WHAT IS BEING ASKED
Please copy every line with the string "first" from the entries below.

RECORDS TO PROCESS

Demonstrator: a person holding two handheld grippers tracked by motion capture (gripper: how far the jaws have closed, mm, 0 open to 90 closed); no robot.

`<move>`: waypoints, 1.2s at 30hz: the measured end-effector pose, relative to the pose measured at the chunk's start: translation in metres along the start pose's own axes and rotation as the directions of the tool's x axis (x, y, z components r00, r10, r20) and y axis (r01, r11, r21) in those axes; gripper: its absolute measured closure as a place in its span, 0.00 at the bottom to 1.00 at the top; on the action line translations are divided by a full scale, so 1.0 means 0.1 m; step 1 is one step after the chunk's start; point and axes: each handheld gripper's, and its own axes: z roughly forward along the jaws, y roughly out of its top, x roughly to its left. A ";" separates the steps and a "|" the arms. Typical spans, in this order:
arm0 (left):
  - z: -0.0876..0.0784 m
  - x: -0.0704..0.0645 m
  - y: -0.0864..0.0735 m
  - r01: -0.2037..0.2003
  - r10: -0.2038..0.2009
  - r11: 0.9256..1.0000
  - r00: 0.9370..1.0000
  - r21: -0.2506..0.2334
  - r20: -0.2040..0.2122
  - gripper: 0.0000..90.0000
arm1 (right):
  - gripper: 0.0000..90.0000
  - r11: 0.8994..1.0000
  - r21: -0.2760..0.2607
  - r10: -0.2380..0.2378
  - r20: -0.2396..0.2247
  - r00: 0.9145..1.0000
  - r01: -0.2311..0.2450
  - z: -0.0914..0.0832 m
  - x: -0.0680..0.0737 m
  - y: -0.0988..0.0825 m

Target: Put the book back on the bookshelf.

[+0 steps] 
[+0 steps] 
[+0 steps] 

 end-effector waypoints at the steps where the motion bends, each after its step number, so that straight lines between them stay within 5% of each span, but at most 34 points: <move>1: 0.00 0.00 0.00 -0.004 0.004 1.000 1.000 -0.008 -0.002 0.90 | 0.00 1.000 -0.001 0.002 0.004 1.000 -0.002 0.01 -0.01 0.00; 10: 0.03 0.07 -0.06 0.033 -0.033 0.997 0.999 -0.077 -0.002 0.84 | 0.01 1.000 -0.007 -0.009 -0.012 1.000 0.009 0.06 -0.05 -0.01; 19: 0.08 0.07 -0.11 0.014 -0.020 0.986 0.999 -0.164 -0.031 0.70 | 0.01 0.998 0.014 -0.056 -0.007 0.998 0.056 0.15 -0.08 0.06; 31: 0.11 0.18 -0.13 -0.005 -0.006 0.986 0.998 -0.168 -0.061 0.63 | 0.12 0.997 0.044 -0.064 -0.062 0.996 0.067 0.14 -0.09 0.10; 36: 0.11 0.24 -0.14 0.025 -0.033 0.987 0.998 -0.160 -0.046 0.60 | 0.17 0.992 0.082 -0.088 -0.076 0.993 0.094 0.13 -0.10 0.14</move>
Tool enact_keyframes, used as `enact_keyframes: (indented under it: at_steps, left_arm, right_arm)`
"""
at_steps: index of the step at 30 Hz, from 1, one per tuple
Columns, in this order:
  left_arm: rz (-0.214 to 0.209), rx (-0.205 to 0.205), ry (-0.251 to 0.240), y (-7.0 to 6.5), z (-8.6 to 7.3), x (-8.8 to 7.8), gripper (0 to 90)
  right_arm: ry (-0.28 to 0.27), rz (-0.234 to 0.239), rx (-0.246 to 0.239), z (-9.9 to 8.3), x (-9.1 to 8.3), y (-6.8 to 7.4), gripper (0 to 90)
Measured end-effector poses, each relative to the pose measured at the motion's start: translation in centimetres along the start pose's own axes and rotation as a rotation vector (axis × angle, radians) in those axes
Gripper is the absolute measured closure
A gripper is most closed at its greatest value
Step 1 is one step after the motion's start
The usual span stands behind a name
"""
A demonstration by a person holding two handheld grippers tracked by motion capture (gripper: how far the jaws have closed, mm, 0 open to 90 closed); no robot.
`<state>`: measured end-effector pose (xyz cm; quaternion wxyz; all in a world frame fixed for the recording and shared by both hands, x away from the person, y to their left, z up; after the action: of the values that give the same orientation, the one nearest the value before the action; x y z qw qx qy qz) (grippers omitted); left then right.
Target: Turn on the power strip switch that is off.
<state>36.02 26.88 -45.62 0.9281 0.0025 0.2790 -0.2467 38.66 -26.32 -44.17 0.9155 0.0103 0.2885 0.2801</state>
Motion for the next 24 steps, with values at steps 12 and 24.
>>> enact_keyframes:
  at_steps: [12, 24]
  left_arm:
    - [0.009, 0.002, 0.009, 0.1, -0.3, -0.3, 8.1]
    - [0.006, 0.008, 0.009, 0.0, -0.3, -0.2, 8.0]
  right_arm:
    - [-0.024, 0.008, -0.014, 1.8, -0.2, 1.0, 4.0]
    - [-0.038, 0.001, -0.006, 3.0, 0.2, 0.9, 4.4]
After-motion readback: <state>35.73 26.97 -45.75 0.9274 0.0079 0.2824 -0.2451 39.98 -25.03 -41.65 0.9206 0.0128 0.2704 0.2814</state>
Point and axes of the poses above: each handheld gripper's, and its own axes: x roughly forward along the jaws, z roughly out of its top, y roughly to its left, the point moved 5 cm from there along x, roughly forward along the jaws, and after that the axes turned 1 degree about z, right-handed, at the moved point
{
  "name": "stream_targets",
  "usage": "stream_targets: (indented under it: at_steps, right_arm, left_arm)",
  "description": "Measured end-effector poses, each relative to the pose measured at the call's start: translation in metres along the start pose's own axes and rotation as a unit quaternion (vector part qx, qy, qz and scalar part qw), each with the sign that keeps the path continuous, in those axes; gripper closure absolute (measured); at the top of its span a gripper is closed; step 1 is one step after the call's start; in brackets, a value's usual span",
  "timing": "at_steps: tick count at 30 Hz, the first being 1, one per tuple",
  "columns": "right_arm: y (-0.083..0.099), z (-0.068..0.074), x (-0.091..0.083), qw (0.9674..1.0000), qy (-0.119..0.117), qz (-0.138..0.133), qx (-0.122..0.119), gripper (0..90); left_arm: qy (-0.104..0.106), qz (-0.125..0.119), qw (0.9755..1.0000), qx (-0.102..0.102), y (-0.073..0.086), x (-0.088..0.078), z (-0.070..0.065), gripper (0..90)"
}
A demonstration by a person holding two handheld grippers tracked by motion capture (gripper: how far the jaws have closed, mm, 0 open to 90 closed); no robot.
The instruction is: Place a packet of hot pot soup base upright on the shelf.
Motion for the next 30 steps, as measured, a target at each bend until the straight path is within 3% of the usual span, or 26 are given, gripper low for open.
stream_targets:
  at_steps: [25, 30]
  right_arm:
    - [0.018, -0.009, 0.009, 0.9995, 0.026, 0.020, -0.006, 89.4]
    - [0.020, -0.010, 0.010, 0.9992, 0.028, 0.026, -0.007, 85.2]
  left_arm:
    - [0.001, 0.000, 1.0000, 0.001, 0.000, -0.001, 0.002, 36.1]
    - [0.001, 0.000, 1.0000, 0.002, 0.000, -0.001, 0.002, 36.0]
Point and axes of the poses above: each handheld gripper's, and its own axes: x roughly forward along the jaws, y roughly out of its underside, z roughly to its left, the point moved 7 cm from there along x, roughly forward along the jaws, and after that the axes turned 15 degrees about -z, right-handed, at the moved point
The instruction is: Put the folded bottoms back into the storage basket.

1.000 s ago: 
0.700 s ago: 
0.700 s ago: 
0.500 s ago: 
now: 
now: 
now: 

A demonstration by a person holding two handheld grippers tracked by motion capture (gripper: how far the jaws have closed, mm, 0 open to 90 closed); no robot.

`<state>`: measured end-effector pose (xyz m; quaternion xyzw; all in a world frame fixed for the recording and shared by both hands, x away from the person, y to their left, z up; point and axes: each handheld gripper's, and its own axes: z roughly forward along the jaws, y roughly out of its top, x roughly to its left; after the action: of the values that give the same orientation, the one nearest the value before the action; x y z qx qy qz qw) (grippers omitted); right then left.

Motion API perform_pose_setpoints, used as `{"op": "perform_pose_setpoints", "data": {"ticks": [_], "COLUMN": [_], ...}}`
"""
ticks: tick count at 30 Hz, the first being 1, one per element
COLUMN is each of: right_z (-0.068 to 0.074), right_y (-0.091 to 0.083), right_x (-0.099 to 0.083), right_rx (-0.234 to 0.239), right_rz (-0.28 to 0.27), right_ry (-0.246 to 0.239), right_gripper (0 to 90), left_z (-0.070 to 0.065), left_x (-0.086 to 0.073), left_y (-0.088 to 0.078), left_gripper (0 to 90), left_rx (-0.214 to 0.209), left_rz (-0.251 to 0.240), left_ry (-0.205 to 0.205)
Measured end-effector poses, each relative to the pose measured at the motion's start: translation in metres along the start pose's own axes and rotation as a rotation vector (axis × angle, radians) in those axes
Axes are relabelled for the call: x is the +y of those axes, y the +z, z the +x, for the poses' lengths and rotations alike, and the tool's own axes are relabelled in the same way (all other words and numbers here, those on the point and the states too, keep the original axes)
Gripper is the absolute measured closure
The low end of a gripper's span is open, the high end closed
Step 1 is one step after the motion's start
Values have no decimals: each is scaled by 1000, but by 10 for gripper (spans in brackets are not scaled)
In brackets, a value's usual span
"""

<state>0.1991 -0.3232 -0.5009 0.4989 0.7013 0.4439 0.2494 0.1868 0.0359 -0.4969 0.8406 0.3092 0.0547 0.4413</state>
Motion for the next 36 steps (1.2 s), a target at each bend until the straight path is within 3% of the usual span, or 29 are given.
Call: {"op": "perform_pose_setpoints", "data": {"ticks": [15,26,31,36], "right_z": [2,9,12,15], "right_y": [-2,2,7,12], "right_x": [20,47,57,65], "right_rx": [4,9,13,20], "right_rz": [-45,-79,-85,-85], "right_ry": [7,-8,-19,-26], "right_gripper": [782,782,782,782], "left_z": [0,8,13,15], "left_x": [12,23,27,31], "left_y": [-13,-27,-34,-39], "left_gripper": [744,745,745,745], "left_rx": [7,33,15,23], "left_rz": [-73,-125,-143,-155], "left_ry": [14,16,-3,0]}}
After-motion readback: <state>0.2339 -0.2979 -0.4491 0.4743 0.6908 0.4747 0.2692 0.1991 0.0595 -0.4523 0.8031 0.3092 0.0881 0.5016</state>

RESPONSE TO THE EXERCISE
  "timing": "at_steps: tick count at 30 Hz, the first being 1, one per tuple",
ticks: tick count at 30 Hz, the first being 1, one per element

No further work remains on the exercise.